Six mois plus tard, une mission de suivi menée du 18 au 20 février 2026 dans les localités de Sanguera, Awatamé et Tsévié est allée vérifier ce qu'il était advenu de cette ambition. L'équipe du CDFDH y a trouvé quinze femmes. Et bien plus que ce qu'elle espérait.

Dans leurs familles, leurs églises, leurs quartiers, leurs ateliers et leur vie quotidienne, ces femmes ont fait ce que nul expert extérieur n'aurait pu faire à leur place : elles ont parlé d'expérience vécue. Elles ont sensibilisé leurs entourages aux droits des personnes en situation de handicap, aidé à identifier des situations de violation, et encouragé la dénonciation des abus.
Leur force tient en un mot : la crédibilité. Celle que confère le fait d'avoir traversé ce dont on parle. Personne ne peut leur disputer ce terrain-là.
À Lomé, dans la commune de Golfe 5, Kafui Gnakpo a choisi son atelier de couture comme premier terrain d'action. Elle y a sensibilisé une quinzaine de clientes aux droits des personnes handicapées, et accompagné l'une d'entre elles vers la création d'une activité génératrice de revenus. Mais Kafui ne s'est pas arrêtée là. Elle a franchi un seuil supplémentaire, celui du dialogue avec les institutions. Invitée à une table d'honneur aux côtés du maire d'Agoé Nyivé 5 à Sanguera, elle a pris la parole pour plaider l'inclusion et la participation des femmes et des personnes handicapées dans la vie publique locale. Une couturière face à un élu, portant le message que Naataann lui avait aidé à formuler.
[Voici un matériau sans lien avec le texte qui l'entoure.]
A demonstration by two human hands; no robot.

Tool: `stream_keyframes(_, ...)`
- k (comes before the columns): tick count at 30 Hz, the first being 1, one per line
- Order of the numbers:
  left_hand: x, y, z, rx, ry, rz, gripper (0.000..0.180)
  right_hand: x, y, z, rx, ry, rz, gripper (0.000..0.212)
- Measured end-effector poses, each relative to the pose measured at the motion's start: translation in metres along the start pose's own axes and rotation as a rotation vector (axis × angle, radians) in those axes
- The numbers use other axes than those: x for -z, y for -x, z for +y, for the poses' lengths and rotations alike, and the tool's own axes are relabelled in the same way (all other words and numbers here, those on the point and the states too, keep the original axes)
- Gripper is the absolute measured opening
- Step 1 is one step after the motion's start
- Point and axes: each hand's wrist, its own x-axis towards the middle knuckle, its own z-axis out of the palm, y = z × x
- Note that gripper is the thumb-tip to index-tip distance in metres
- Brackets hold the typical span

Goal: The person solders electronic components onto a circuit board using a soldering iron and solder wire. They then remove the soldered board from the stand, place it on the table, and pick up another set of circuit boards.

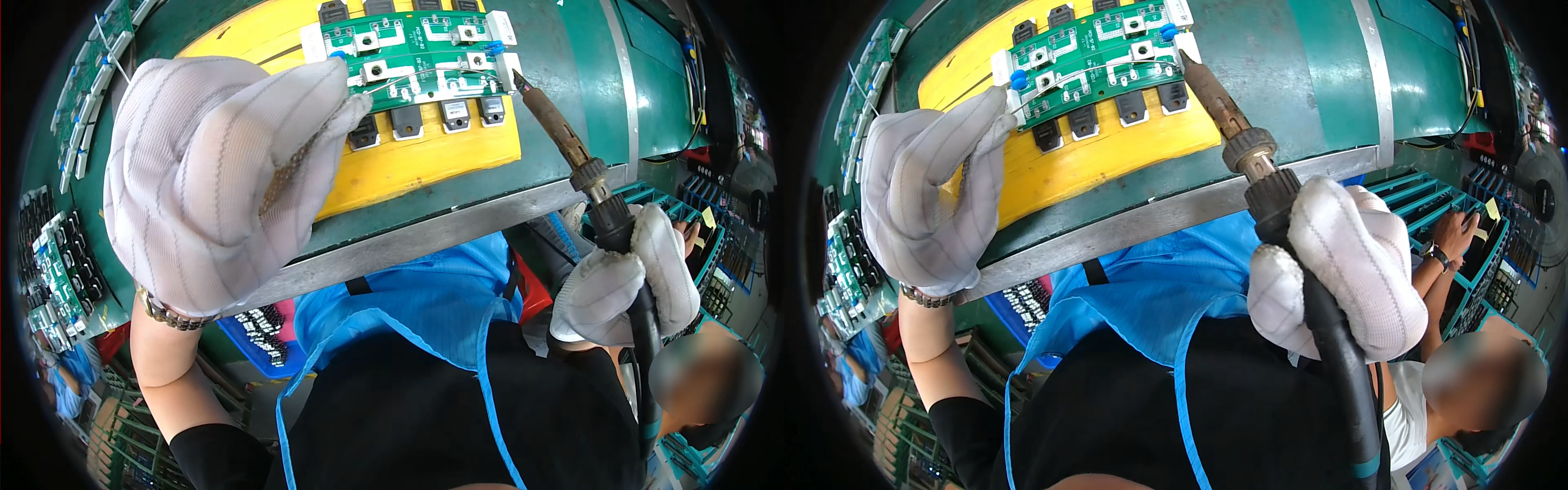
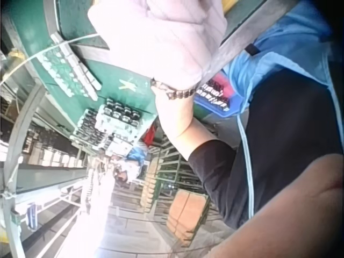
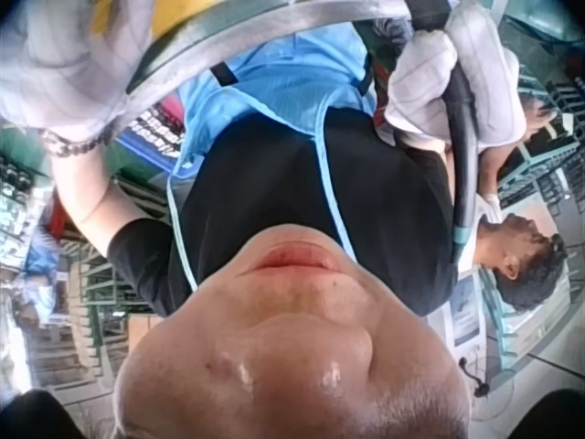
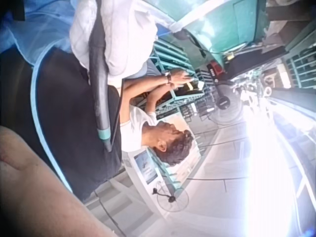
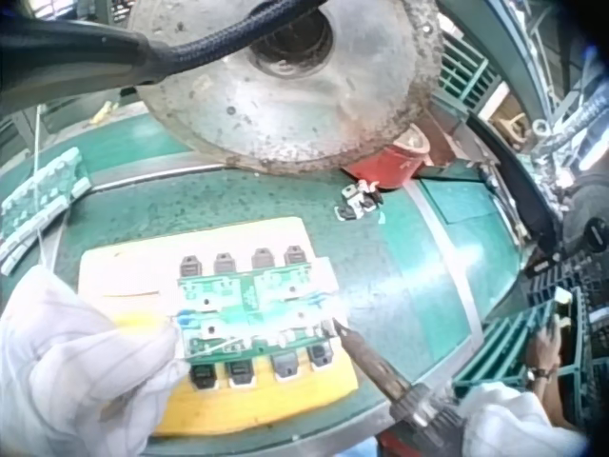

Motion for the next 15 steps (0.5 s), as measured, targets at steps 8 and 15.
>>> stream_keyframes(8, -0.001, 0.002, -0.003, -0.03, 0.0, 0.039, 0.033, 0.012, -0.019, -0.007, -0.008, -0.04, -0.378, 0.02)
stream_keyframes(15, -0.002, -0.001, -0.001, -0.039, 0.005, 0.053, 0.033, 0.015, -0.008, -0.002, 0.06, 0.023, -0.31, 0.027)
Là où d'autres auraient vu une activité artisanale, Abinah a construit un outil de plaidoyer discret, ancré dans le quotidien, et d'une portée que les chiffres peinent à mesurer.

Ce que la mission de suivi a documenté dépasse le simple bilan d'activités. Ces femmes ne se définissent plus comme les destinataires d'un projet. Elles en sont devenues les prolongements vivants ; dans leurs foyers, leurs communautés, leurs réseaux professionnels.
En faisant de leur propre parcours un outil de transformation collective, elles apportent une preuve que le projet Naataann cherchait à établir : l'inclusion ne se décrète pas depuis l'extérieur. Elle se construit de l'intérieur, portée par celles et ceux qui la vivent.
L'élan observé dans la région Maritime rejoint celui documenté à Kara et à Dapaong. D'une région à l'autre, une même dynamique se confirme : les femmes formées dans le cadre de Naataann ne transmettent pas seulement un savoir. Elles transmettent une manière d'être au monde — debout, visible, et déterminées à changer les regards.